====== Provided records ======
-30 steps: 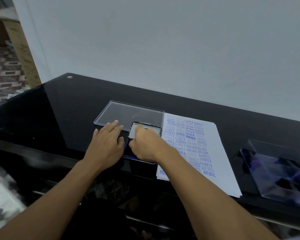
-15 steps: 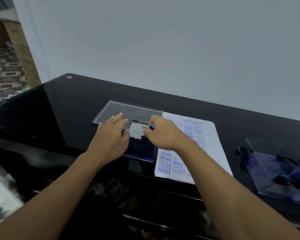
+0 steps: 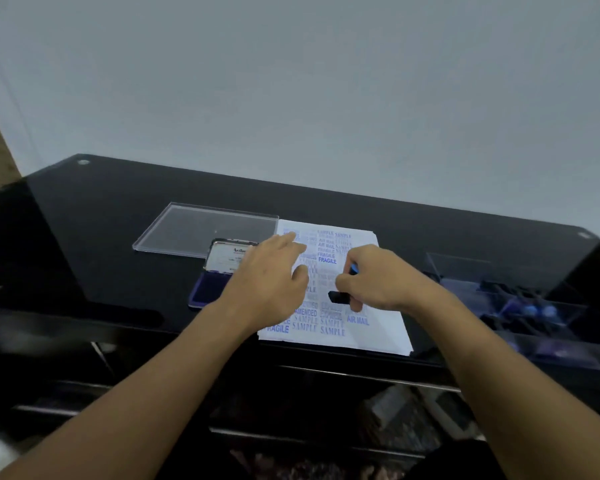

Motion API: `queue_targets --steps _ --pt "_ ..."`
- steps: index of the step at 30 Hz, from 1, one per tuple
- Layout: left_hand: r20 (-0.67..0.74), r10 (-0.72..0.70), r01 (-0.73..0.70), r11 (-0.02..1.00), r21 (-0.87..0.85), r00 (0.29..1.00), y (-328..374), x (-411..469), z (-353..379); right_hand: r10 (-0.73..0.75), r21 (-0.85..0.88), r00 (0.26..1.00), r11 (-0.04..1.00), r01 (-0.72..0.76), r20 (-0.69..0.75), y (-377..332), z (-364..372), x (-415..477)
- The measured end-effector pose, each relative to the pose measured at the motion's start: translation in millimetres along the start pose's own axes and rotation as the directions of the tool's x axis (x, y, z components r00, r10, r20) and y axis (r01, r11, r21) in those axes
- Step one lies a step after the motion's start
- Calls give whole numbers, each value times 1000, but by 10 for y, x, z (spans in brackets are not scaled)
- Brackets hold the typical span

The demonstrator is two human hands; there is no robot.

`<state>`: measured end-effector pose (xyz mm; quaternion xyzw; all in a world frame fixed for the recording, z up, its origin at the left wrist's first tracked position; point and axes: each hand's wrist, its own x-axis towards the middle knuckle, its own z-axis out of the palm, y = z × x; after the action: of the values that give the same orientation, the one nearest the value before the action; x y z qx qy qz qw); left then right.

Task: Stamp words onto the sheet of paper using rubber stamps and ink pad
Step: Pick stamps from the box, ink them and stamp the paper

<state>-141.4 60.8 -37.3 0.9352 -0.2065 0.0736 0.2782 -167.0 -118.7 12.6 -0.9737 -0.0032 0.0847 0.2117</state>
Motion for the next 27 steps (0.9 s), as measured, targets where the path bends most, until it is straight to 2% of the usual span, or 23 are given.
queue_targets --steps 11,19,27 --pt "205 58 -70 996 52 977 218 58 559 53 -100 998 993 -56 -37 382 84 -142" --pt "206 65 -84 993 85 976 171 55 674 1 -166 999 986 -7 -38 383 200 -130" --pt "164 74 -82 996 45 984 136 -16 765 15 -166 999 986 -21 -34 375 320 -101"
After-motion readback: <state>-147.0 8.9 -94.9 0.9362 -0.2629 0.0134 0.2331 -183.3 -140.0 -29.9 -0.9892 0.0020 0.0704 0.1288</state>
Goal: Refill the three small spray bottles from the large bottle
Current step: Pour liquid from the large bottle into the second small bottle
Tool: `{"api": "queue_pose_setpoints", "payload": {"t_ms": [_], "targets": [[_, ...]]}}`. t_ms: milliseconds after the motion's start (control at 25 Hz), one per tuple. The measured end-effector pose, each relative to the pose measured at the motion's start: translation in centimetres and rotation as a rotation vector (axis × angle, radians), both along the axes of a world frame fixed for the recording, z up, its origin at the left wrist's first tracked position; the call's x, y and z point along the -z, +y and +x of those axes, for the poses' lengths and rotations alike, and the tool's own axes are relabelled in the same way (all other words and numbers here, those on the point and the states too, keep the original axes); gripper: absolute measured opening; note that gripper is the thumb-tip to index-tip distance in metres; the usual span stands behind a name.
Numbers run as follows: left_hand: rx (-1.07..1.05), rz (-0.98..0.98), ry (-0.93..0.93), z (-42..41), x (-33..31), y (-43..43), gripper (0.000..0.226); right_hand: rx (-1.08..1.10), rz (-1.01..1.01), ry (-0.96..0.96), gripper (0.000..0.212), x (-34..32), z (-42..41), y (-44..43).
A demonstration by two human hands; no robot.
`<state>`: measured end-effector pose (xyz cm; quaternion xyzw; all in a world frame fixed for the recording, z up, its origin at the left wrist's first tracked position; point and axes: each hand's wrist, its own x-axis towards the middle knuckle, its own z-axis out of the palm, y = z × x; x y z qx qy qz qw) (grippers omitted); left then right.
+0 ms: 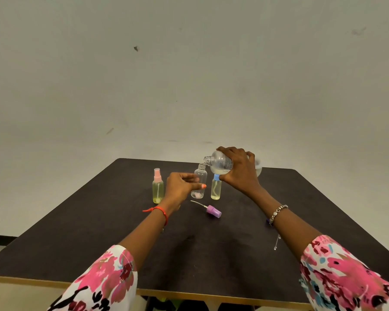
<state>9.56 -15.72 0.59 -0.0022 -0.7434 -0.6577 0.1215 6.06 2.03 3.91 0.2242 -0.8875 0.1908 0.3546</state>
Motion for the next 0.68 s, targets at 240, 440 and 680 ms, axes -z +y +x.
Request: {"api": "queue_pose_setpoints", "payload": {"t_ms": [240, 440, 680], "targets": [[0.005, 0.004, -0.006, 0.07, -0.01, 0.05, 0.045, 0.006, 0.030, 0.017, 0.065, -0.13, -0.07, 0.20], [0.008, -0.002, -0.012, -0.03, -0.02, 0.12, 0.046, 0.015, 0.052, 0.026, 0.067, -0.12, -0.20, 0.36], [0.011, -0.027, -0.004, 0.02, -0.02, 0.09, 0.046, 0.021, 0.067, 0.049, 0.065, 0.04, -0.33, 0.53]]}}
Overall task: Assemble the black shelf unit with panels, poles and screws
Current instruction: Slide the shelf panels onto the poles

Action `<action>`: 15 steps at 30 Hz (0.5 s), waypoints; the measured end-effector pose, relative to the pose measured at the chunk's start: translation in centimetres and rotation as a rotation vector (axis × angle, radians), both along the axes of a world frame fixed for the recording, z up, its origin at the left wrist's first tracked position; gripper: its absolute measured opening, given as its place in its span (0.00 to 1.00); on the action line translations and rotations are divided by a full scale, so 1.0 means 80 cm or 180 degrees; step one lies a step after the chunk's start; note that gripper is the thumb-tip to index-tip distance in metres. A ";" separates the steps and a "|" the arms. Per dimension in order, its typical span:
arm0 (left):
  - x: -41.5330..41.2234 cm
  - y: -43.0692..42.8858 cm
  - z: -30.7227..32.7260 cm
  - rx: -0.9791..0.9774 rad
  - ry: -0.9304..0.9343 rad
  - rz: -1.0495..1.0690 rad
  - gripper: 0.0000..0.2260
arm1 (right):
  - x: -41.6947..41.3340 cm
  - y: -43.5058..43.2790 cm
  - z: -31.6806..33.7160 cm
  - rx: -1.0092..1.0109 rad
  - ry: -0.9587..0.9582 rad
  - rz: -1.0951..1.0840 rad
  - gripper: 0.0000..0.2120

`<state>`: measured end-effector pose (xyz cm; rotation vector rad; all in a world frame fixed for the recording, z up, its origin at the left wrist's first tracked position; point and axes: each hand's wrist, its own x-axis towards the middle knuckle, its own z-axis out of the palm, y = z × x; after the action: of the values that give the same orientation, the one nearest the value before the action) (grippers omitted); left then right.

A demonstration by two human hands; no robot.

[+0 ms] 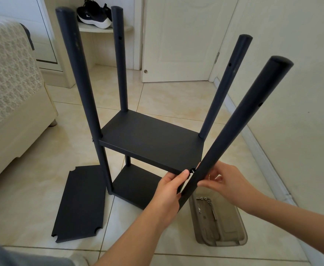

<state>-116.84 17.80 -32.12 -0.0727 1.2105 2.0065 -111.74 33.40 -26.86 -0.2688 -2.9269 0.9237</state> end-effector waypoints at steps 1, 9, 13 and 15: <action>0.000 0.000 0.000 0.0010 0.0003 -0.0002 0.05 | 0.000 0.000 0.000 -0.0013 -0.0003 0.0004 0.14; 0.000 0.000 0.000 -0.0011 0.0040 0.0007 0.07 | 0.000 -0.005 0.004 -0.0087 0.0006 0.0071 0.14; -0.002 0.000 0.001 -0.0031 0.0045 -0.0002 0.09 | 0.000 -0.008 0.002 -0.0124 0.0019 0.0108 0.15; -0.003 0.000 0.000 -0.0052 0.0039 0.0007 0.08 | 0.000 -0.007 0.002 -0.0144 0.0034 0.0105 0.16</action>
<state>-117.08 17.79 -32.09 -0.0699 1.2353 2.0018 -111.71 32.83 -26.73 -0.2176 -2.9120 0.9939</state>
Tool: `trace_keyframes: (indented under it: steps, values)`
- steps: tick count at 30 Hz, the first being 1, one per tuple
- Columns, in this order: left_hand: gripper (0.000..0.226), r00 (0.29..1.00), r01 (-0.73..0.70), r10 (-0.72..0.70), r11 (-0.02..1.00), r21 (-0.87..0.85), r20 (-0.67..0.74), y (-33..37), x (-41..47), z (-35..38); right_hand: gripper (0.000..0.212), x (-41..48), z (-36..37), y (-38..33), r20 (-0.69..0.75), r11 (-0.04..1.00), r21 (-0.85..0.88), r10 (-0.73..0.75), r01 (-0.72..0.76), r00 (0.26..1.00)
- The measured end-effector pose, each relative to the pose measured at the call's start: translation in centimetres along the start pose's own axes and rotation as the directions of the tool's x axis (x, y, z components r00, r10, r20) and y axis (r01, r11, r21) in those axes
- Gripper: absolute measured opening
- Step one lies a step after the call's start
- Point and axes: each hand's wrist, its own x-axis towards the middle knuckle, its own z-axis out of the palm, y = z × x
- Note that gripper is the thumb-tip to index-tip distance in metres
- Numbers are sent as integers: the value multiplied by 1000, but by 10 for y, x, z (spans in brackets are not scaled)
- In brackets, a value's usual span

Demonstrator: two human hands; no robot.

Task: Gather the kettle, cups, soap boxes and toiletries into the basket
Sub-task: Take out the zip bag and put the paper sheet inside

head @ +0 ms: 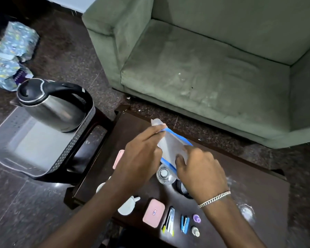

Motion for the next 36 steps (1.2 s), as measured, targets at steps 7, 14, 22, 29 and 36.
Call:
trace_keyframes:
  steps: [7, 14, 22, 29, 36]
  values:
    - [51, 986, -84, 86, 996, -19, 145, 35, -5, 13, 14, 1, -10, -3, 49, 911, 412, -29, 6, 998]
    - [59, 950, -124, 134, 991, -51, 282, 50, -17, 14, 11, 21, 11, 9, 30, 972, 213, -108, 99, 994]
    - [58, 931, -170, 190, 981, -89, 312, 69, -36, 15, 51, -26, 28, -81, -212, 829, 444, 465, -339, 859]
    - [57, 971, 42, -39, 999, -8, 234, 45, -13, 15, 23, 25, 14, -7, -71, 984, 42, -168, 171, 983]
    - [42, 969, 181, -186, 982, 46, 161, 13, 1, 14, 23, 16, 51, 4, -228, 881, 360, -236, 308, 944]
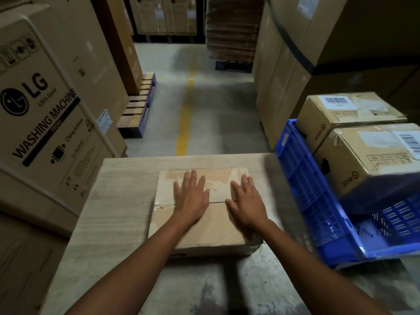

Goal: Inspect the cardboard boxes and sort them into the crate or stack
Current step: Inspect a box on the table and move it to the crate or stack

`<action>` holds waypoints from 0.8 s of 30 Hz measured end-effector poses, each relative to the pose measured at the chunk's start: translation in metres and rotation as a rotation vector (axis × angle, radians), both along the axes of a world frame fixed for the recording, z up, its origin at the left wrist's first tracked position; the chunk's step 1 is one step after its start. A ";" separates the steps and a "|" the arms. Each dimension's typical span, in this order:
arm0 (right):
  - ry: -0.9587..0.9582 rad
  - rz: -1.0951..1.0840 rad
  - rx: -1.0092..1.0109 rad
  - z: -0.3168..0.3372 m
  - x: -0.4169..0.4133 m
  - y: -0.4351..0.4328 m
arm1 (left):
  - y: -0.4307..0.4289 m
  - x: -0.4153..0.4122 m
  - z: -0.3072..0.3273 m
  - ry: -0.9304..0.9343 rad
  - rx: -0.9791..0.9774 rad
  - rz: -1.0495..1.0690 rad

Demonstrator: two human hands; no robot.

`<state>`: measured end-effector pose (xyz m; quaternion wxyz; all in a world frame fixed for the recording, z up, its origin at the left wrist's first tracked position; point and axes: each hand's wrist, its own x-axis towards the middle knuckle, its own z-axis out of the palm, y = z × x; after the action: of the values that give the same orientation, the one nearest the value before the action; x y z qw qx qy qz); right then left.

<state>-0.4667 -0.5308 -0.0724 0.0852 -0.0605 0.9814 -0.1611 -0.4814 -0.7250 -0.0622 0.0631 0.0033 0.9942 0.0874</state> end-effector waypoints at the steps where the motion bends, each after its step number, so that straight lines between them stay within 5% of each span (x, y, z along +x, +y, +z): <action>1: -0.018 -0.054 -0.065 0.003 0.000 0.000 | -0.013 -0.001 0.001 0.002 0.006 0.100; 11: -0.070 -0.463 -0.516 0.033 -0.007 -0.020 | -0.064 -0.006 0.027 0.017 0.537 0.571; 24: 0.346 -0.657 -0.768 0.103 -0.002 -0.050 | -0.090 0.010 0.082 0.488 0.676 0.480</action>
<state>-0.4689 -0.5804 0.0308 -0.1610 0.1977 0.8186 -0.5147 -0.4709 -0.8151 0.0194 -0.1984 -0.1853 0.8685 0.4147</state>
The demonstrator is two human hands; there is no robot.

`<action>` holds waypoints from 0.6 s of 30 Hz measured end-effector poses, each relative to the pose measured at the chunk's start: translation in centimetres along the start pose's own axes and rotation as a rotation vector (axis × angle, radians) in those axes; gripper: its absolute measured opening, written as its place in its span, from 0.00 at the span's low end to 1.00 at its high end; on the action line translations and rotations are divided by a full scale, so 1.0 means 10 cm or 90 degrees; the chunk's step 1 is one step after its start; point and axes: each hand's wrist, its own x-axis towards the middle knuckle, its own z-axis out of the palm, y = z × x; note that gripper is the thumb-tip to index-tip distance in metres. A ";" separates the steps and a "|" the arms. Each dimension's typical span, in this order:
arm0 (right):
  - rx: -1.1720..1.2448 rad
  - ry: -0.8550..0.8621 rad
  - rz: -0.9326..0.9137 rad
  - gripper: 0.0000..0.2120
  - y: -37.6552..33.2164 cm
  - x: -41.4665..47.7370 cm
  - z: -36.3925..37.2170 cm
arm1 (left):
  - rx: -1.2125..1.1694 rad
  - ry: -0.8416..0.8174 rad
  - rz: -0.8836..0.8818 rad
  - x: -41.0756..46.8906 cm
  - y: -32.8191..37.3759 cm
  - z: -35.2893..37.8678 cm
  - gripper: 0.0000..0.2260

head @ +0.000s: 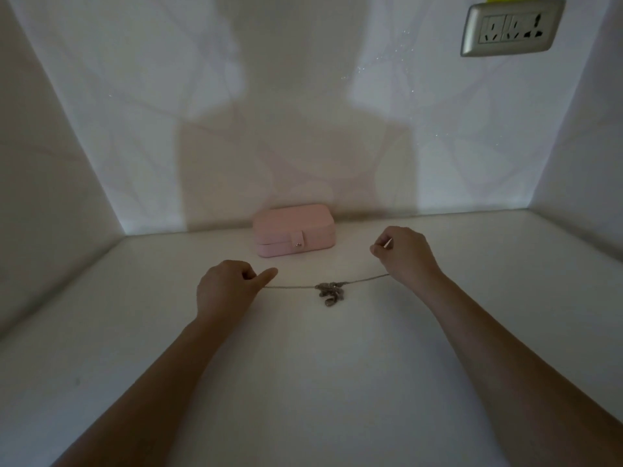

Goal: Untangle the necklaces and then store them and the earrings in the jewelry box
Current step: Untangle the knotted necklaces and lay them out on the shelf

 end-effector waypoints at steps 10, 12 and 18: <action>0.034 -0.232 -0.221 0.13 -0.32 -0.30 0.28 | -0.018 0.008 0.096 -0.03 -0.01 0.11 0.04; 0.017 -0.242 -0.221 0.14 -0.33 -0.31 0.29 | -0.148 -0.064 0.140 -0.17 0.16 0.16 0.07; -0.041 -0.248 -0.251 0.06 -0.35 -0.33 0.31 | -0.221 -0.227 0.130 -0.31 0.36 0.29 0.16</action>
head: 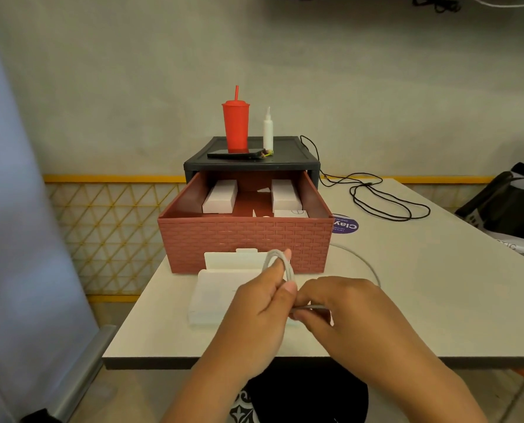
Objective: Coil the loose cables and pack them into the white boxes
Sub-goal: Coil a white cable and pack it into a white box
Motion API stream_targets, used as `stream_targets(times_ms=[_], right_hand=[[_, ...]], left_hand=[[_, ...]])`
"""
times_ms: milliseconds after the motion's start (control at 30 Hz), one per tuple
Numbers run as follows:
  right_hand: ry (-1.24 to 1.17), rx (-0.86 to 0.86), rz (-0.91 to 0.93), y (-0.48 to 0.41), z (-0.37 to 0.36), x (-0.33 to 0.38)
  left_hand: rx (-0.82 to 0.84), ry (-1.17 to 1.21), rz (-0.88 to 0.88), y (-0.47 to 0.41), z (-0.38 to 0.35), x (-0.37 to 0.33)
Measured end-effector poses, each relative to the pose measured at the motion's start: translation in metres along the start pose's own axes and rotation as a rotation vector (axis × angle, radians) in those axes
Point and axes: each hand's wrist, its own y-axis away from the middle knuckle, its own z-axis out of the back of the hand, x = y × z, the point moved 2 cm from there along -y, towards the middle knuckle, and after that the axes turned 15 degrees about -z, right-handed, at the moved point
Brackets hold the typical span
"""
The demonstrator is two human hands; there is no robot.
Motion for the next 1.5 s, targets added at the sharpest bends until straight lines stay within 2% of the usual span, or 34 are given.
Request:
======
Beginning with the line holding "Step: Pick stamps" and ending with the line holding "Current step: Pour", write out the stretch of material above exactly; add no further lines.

Task answer —
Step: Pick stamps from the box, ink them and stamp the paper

<state>-141.4 60.8 -37.3 0.9352 -0.2065 0.0736 0.2782 -167.0 -118.7 12.6 -0.9737 -0.0032 0.0847 0.2117</state>
Motion for the next 27 steps (0.9 s), as measured, targets where the path bends most, until it is straight to 2% of the usual span, or 23 are given.
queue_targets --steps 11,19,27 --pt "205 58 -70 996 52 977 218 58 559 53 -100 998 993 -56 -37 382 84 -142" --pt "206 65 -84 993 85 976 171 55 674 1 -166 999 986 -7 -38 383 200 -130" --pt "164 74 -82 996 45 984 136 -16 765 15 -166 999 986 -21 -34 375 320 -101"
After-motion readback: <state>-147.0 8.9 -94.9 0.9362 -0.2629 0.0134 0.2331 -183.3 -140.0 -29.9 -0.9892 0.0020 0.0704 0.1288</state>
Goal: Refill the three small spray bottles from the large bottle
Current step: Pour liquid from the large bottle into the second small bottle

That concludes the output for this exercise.